Testing Schema Registry: Spring Boot and Kafka

Introduction

Apache Kafka is the most widely used reliable and scalable eventing platform. It helps in providing the base for a fast, scalable, fault-tolerant, event-driven microservice architecture. Any type of data can be published into a Kafka topic and can be read from. Kafka does not provide an out-of-the-box schema validation system and hence is prone to junk data being fed into a topic.

Confluent has devised a concept of a schema registry that can be used to implement type checking of messages in any Kafka installation.
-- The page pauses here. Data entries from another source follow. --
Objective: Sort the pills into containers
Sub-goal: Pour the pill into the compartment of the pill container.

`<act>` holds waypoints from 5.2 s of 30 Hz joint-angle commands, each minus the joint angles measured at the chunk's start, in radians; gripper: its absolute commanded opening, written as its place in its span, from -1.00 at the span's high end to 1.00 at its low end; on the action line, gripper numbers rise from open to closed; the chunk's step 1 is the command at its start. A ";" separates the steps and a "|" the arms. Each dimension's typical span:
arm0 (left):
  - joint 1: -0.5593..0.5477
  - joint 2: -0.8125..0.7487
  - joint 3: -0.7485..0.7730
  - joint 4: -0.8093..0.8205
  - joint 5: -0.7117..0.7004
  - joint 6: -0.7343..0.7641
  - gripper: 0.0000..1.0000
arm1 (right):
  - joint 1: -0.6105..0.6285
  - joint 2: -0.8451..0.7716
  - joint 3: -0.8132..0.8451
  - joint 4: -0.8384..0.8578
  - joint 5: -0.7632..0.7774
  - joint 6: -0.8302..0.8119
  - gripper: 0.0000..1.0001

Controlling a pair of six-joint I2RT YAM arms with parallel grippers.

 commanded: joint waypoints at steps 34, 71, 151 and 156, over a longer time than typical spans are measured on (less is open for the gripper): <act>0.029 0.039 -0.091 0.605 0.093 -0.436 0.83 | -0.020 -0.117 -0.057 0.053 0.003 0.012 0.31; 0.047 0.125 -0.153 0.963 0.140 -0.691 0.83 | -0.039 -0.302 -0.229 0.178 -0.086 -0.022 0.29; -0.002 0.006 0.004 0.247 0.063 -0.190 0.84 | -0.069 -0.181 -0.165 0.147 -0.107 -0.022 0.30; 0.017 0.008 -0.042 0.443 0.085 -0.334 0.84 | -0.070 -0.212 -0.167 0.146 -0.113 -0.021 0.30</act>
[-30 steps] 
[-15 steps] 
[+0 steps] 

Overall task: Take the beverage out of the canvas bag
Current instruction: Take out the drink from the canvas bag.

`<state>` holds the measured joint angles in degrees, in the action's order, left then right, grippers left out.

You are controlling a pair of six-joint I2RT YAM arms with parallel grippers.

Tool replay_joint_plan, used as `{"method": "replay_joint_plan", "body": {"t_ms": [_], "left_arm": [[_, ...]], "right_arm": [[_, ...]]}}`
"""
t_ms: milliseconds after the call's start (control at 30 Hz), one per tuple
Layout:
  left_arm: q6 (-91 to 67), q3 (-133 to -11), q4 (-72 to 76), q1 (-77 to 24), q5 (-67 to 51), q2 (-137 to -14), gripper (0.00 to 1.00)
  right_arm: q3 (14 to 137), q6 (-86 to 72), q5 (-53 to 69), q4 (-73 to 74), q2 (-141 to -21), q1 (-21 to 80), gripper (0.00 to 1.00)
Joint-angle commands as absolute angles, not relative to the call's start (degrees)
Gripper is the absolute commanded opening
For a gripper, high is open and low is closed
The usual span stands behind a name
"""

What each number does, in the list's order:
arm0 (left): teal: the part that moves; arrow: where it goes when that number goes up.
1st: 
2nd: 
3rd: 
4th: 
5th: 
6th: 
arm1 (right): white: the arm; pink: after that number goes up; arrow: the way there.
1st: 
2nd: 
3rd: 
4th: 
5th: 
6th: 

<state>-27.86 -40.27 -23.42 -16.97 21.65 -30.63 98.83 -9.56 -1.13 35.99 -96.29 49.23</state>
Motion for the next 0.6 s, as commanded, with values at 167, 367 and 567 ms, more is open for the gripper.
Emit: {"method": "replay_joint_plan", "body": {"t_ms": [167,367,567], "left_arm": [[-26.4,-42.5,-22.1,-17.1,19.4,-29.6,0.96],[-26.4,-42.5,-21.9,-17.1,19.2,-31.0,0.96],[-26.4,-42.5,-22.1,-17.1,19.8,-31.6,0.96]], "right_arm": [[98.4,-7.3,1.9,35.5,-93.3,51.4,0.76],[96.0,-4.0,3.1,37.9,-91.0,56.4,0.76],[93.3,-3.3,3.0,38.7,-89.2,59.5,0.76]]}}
The Schema Registry needs the message schema to be registered against a topic and it enforces that only messages conforming to the schema are sent to the topic.

Integrating Schema Registry is not so much of a challenge with a Spring Boot Kafka producer and consumer apps with extensive support from Spring Boot and Apache Kafka. However, when it comes to testing, this often poses some challenges to the developer.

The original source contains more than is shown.